MBUF Cluster Network freeze problem

Tue May 15 15:28:22 UTC 2001

Hello Gene,
If you need me to do some specific testing I will have to set up the
system - it will take me a day or two I'm afraid, but I am happy to do it.
We have had so much help from all the RTEMS community, especially Eric, its
the least we can do in return to help everyone else.

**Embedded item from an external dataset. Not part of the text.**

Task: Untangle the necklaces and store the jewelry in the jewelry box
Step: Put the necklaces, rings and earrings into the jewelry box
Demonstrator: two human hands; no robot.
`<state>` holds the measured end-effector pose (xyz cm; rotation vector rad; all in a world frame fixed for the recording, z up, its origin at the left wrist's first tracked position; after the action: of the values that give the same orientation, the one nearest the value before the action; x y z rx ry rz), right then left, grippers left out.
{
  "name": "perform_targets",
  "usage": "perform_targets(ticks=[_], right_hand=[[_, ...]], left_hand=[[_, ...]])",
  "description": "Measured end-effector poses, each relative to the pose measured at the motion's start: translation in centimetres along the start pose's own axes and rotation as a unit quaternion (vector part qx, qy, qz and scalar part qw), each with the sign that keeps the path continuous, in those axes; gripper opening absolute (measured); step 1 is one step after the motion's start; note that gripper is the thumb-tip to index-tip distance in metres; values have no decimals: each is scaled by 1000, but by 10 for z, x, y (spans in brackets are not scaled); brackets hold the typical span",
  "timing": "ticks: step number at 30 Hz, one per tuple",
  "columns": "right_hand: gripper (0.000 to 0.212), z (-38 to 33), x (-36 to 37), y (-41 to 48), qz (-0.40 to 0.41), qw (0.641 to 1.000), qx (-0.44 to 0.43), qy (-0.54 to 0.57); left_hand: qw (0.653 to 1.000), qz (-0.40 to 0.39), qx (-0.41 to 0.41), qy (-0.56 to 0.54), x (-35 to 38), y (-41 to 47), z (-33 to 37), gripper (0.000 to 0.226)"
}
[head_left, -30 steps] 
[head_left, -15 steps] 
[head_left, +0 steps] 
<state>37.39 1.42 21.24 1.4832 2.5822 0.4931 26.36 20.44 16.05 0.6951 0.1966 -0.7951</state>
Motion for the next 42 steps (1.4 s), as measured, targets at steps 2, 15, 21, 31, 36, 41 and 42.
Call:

My memories about our Network problem process are a bit similar to your own.
At one point we were convinced that the problem that was irrecoverable and
the "Still waiting for mbuf clusters" message would not go away. RTEMS
itself appeared to almost grind to a halt and effectively the system was
unusable and dead.

I am convinced that we did track it down ultimately to the fact that the
Application side had not emptied waiting MBUFs, or had not properly closed
sockets (for whatever reason). We certainly tried multiple flood pings and
concurrent TCP sessions to try and break it. The message appeared, but
provided we closed the sockets properly it did recover, every time after we
sorted our Application code out.

One thought I had was that because RTEMS won't run lower priority tasks when
it is servicing higher ones (even if timeslicing is enabled), a flood ping
will effectively take all the CPU time as the network runs as high priority
tasks. This means that the application layer can't consume, nor terminate a
connection. I am not sure that I proved this however. I once tried running
an Application at Network priority and all hell let loose, so I didn't try
again. (I didn't repeat it and I can't remember what broke unfortunately).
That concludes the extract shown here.